IRA with no contingent beneficiary named

Wife is the primary owner of her IRA and named her husband as primary beneficiary(100%), she did not name a contingent beneficiary for her IRA. Both wife and husband are over 70 1/2. Wife passes away and husband passes away 5 days later. The wife and husband have 6 children named in their trust equally but not named on the IRA beneficiary form. Questions? 1)Typically depending on custodian can the IRA be set up titled in the estate of the deceased husband with executer named of estate in the title and required distribution be taken according to the single life table less 1 year each year for husband to keep the assets tax deferred in the IRA? 2)Typically does this IRA account have to go to probate to name executer of estate if there is a will and trust? 3) Would the 6 children have any option to roll the money back into a beneficiary IRA if the entire account was paid out in a full distribution to estate of deceased husband? 4) Is there a 60 days rule to move money back into a beneficiary account for each child if the will/trust determine the money to be split equally? Looking for the best options for this case that came into my office. Long time reader. Walt



  • 1) Yes. Husband’s estate will be the default beneficiary under most IRA agreements, but carefully check the agreement. Inherited IRA of husband beneficiary will have RMDs based on the remaining life expectancy of the husband with 1.0 reduction or remaining life expectancy of the wife if longer.
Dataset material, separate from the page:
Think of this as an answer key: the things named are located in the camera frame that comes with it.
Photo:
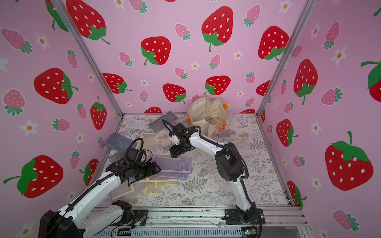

  • 2) Yes, the estate beneficiary means the IRA will be subject to probate of the will. Trust will only come into play if the will is a pour over will that transfers the IRA assets into the trust.
  • 3) No. Any distribution from the IRA is taxable and cannot be rolled over. Such a distribution should be avoided and executor should be very careful in resisting a distribution since IRA custodians often try to push such a distribution to the estate executor. The executor can have the IRA assigned to the will beneficiaries and then separate inherited IRA accounts can be established for each child assuming they are the will beneficiaries. If a pour over will, then the trust provisions come into play. But separated inherited IRAs for the children will still require RMDs to be based on deceased husband’s life expectancy.
  • 4) No, no 60 day rollover is permitted for other than a spousal beneficiary. Funds must be moved to another custodian or to the separate inherited IRA accounts by direct trustee transfer.